Но отныне ошеломленная Изольда не замечала его присутствия. Грезилось, что спала плотная поволока, годами заслонявшая от нее истину. И стало невыносимо, опьяняюще горько.
— Ты говорил: судьба… Любовь, праведнее которой не сыщешь, замысел богов… — Тонкие стебельки терна плелись и кудрявились, проклевываясь прямо из тела… — А сам приходил по ночам, не давал забыться… Прикрывался самоотверженностью, верностью долгу. Лживо обещал отпустить, если попрошу… О, превращенный в волка по истинному своему подобию…
— Клянусь, это ошибка, — прохрипел приморский королевич, чувствуя, как в мгновение ока теряет все, чего удалось добиться за последние два года. — Мне пророчествовали твое имя, я желал тебя в жены, грезил тобой во снах, но не потому, что поймал в плен!
— Все обман…
— Стоит ли спорить о том, что легко проверить? — Слегка озабоченный колдовским накалом, Кетиль осторожно поднялся на ноги. От чаровницы с терновником запросто дождаться беды — пора Западному ветру ее приструнить. — Чтобы убедиться, что девушка — твоя жертва, повели ей сделать что-нибудь.

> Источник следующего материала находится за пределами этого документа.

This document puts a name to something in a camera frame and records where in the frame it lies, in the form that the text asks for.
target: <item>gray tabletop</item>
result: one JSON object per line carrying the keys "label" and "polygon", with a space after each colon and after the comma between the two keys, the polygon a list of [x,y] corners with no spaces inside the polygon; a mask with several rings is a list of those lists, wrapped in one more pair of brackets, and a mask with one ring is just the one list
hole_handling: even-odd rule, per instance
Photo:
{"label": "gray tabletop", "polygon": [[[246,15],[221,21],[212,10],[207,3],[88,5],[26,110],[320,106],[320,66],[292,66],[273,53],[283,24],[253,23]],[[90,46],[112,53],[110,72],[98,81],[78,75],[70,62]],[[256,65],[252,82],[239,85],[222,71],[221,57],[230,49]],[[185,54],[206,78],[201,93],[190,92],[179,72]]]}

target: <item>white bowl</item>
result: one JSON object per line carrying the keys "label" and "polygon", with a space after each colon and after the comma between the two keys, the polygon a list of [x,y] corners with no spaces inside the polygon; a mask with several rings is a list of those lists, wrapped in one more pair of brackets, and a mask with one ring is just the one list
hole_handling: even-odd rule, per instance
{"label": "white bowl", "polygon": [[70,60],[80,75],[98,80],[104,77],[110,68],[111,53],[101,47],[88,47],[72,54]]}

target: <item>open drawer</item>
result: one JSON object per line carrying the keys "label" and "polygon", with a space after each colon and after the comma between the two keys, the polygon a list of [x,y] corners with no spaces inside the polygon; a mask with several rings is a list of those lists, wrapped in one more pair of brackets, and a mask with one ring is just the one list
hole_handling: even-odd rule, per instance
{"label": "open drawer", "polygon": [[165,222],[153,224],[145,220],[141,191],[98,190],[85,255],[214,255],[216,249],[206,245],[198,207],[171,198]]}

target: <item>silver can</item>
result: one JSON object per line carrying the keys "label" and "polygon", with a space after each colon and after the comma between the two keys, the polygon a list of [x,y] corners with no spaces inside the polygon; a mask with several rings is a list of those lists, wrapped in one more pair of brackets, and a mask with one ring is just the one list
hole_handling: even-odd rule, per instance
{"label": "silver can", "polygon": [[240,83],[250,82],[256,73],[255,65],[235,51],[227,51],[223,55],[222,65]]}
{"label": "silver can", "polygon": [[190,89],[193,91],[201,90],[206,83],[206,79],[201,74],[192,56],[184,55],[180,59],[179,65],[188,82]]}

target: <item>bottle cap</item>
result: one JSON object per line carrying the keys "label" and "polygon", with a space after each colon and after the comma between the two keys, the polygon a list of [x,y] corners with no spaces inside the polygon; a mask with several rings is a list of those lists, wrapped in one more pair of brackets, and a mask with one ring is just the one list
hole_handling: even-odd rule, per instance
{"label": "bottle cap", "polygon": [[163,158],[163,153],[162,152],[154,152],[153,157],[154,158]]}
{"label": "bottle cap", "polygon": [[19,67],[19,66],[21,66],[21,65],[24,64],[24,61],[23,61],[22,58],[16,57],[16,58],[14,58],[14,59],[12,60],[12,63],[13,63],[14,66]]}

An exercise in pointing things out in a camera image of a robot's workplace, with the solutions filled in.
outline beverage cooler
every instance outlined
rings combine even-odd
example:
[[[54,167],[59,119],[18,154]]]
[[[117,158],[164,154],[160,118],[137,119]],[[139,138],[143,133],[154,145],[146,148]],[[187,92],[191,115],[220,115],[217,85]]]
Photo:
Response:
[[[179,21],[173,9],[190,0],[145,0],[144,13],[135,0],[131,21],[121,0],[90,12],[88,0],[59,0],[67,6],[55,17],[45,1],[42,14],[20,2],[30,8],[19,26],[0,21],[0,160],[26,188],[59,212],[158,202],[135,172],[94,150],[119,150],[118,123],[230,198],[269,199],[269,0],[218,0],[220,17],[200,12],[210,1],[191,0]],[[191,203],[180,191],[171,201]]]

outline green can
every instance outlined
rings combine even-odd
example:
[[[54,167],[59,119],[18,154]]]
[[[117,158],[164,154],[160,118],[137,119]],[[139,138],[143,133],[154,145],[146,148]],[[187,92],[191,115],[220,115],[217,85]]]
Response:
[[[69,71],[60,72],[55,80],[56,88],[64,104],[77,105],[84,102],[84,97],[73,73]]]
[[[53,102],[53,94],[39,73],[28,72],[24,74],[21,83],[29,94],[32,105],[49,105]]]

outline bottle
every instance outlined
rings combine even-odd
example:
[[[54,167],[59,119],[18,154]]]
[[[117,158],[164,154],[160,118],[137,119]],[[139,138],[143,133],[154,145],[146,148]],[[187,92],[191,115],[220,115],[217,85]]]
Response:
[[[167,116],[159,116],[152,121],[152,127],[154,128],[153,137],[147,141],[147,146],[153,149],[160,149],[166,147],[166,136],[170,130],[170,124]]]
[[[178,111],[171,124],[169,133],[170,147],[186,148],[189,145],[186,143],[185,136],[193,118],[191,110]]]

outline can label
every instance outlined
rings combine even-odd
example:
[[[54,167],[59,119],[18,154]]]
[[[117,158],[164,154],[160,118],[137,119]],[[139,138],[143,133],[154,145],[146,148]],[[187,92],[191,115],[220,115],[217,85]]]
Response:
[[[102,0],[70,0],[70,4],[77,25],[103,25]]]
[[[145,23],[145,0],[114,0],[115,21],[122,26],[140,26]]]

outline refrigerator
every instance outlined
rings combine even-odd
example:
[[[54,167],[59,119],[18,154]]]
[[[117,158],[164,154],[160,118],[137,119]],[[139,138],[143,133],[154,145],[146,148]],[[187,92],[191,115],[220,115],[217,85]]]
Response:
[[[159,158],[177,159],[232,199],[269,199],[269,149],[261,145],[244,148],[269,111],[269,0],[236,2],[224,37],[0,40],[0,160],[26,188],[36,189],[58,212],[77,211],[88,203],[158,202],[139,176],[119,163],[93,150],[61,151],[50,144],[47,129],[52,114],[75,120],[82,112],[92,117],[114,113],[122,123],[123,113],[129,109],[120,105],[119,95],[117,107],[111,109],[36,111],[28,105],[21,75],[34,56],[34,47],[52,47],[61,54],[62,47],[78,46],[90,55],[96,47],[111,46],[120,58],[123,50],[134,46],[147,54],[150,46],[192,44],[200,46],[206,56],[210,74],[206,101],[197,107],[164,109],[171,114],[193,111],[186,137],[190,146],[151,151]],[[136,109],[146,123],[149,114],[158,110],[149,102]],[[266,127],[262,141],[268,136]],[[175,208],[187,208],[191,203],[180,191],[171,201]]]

Отказываясь идти на поводу у фейлана, Лютинг сжал кулаки и тряхнул головой.
— Коли душелов приказывает с такого расстояния, ни одна пленница не выстоит, будь она хоть колдуньей, хоть самой терновой принцессой!
В ожидании зрелища Сурт и Форкош замерли в напряженных позах, готовые по первому зову сорваться с места, как волки, послушные вожаку. Но гость их только упрямо стиснул зубы.

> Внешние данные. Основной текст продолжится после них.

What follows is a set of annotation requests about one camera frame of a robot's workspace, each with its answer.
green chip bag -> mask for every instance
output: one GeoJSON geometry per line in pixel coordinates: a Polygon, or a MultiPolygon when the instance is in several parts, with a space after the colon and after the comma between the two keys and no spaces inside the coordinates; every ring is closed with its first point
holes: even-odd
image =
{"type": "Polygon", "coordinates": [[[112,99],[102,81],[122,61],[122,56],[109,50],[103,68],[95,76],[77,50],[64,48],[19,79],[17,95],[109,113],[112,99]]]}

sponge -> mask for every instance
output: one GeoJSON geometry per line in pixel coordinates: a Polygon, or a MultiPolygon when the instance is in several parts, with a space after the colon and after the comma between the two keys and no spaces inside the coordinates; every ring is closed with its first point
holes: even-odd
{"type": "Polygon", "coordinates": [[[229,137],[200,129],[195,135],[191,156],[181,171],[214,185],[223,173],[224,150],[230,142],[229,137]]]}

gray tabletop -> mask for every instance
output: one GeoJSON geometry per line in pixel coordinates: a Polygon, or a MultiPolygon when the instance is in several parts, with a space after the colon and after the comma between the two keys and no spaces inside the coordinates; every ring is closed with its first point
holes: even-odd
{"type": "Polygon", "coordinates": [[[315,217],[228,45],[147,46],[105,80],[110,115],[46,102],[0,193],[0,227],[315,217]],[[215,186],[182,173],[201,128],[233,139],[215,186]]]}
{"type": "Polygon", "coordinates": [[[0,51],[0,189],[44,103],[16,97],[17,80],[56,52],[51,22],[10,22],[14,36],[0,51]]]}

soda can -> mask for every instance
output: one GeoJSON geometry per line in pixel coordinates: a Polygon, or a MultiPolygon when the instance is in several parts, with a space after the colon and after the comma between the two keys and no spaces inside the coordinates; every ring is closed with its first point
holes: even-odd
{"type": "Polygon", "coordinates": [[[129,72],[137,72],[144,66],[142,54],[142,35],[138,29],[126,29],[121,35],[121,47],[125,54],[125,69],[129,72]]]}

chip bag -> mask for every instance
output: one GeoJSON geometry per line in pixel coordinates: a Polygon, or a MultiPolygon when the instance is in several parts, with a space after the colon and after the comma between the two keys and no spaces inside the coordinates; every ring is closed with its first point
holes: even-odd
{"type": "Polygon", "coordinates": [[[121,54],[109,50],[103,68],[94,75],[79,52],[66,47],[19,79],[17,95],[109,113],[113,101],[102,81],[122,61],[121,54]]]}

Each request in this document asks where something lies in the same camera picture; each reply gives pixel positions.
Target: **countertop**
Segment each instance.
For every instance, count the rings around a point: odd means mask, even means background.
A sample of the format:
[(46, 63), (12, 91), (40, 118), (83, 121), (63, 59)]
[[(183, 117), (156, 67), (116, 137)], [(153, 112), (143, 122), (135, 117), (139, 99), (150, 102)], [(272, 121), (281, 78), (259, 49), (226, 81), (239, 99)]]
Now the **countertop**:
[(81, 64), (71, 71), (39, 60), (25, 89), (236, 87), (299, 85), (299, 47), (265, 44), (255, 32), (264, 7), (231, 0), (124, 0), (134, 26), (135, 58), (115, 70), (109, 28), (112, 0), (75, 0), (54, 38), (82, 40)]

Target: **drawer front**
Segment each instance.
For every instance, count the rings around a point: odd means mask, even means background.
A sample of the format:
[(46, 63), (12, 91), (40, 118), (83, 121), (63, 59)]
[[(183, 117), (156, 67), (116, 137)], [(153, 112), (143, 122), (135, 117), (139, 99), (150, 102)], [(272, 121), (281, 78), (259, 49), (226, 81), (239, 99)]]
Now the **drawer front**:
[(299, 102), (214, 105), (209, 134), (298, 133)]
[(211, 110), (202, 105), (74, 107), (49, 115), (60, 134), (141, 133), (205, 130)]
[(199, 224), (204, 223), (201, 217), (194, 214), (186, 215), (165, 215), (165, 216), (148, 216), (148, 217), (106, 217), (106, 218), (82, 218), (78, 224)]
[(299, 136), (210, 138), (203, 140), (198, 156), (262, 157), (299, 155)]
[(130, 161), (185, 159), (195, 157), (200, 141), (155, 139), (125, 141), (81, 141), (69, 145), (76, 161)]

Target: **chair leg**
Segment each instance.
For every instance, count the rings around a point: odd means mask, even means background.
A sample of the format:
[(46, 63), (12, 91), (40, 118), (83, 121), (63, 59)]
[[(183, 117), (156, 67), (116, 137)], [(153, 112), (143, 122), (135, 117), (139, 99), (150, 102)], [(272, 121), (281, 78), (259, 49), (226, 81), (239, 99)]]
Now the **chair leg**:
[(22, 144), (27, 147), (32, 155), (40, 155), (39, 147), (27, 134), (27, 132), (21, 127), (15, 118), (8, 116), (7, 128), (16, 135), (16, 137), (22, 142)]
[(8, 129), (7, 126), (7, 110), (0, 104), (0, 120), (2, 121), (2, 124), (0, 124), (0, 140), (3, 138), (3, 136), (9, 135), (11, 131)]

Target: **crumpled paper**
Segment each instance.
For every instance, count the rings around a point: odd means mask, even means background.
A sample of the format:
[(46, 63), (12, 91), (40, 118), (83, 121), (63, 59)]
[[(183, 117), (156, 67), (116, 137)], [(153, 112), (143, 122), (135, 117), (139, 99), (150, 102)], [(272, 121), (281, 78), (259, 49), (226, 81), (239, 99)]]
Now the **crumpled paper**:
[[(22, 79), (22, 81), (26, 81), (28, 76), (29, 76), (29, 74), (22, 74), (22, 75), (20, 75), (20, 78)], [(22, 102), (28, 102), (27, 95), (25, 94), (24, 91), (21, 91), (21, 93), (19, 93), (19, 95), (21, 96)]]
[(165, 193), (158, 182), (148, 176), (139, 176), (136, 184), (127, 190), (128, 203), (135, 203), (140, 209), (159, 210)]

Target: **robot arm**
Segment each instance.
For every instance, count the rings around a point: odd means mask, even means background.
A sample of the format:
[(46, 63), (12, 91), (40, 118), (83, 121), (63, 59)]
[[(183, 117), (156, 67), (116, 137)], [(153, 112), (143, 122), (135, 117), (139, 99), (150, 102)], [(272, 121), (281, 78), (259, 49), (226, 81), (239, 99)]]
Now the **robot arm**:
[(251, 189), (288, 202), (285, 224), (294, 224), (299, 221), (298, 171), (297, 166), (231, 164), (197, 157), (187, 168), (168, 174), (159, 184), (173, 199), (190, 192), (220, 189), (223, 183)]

— Ну же, придумай для нее какое-нибудь простое задание, — подстегнул его заговорщицки Кетиль, рассчитывая, что мальчишка призовет наконец своевольную добычу к послушанию. — Пусть упадет ниц или сунет руку в огонь.
— Не буду, — отчеканил Таальвен, силясь стереть из прошлого моменты, когда им овладевали горячность и животный азарт, подстрекающий нестись за Изольдой сквозь время и расстояние, находить ее без подсказок, ориентиров.
Но тут терновая колдунья, по горло укутанная дикой сливой, шагнула к нему, страшно крикнула:
— Повели мне!
Боги свидетели, она больше не верила Лютингу. Гнев, отвращение выжгли дотла, вычернили ее глаза, но, чтоб целиком отдаться пущенной на волю ненависти, требовалось знать наверняка. Потому принцесса с шипением устремилась к нему, впилась в полы грязной рубахи, полосуя его грудь.
— Приказывай же, проклятый приморский узурпатор, иначе я вырву твое волчье сердце, изрежу плоть на лоскуты! Говори, пока владеешь лживым своим языком!
Сквозь слепоту всматриваясь в искаженное яростью лицо, Таальвен зажал ладонями кровоточащие раны и обреченно выдохнул:
— Хватит, Изольда…
В тот же час шипы, окольцовывавшие стан терновой колдуньи, вздрогнули, поползли под кожу, будто единственное его слово было весомее магии, что бурлила в ее венах.
— Хватит! — вновь повторил обретший себя фейлан, и принцесса узнала голос, не раз сокрушавший ее волю.
Нещадный, всесильный, подчиняющий… Как могла она столько дней не примечать сокрытую в нем сталь? От переизбытка чувств Изольда зашаталась, осела на колени. По милости душелова магия ее уснула, скованная силой могущественнее, чем амулеты Вей Эрны. Но бунтующая злоба, сотрясавшая естество, никуда не делась.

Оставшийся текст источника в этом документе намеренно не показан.